There never were laws that would prevent lenders from making bad loans. Nothing was deregulated by the Bush Administration in that regard. Lenders did their best to not make bad loans.

Then the Clinton Administration rewrote the CRA to REQUIRE loans be made to low credit quality borrowers. And engaged FNMA and FRE to buy these loans.

In order to make loans and homes more affordable for lower income borrowers the unusual loan products were developed. Interest only, Option ARM, and the low teaser rate products were answers to helping people who did not otherwise qualify get a home, as REQUIRED by CRA. These low standards for qualification were applied to everyone who wanted a mortgage.

Credit Default swaps are insurance for bonds. I buy insurance on most of my assets. Insurance is available for equity investments through the options market. The end result is that it can make the investment much more sound.

The problem developed when CDS written on the pools of home loans were found to be badly mispriced. Why? The borrowers did not meet the historic standards of the homeowner of the past. It was not the CDS market that caused the problem, it was the terrible result of the low underwriting standards and the high default rates that brought on.

This article is incorrect in its premise.

In early 1993 President Bill Clinton ordered new regulations for the CRA which would increase access to mortgage credit for inner city and distressed rural communities. The new rules went into effect on January 31, 1995 and featured: requiring strictly numerical assessments to get a satisfactory CRA rating; using federal home-loan data broken down by neighborhood, income group, and race; encouraging community groups to complain when banks were not loaning enough to specified neighborhood, income group, and race; allowing community groups that marketed loans to targeted groups to collect a fee from the banks.

The new rules, during a time when many banks were merging and needed to pass the CRA review process to do so, substantially increased the number and aggregate amount of loans to low- and moderate-income borrowers for home loans, some of which were "risky mortgages.
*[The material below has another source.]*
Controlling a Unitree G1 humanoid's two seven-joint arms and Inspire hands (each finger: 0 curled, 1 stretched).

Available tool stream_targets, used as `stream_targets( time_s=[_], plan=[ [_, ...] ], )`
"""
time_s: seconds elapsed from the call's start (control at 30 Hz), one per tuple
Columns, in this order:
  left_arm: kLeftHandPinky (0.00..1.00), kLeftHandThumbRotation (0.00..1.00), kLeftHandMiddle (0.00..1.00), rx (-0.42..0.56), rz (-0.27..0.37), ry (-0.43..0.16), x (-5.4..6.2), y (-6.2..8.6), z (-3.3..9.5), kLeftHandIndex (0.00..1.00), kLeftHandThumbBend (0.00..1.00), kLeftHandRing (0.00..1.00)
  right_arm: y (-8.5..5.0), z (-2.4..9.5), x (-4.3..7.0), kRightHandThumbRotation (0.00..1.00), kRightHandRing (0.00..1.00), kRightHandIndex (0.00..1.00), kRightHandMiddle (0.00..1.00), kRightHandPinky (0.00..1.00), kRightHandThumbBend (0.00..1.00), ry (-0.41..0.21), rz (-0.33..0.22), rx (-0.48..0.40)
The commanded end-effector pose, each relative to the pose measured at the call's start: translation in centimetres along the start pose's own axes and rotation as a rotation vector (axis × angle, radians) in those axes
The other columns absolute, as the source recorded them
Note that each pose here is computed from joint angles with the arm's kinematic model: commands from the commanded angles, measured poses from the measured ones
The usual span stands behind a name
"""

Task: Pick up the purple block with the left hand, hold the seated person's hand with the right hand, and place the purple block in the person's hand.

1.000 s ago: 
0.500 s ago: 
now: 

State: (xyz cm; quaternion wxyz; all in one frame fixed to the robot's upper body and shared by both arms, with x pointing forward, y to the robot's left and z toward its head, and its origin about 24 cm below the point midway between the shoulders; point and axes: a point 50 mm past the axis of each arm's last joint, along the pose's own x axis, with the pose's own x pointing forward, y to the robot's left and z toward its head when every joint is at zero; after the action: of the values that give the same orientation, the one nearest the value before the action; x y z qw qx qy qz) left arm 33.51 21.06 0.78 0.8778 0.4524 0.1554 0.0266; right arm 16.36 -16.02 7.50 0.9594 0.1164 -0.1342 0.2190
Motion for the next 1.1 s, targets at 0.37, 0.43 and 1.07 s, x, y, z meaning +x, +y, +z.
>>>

Banks set up CRA departments, a CRA consultant industry was created and new financial-services firms helped banks invest in packaged portfolios of CRA loans to ensure compliance. Established and new community groups began marketing such mortgages. The Senate Banking Committee estimated that as of 2000, as a result of CRA, such groups had received $9.5 billion in services and salaries. As of that time such groups also had received tens of billions of dollars in multi-year commitments from banks, including ACORN Housing $760 million; Boston-based Neighborhood Assistance Corporation of America $3 billion; a New Jersey Citizen Action-led coalition $13 billion; the Massachusetts Affordable Housing Alliance $220 million. The number of CRA mortgage loans increased by 39 percent between 1993 and 1998, while other loans increased by only 17 percent.

The CRA was public policy that DROVE the market. To cast a blind eye that obvious econic fact and simply blame "the profit motive" is ludicrous.

It is equally ludicrious to blame Wall Street and investment banks when what they did was buy up the risky mortgages that became so prevelant in the market place.

Granted, no one intened to lose money, but, to lay blame on capitalism when the real source of the problem was government in the first place indicates to me a fundamental lack of economic understanding.

1:30 AM, October 02, 2008  
Blogger QueensGuy said...

It is equally ludicrious to blame Wall Street and investment banks when what they did was buy up the risky mortgages that became so prevelant in the market place.

Assuming everything you wrote is true, anon., I'd be interested to hear which parts of that narrative were not publicly disclosed at the time. I.e. which of the facts you cite could not (should not?) have been taken into account when banks were buying up the risky mortgages or pricing the insurance on the resulting risky bonds.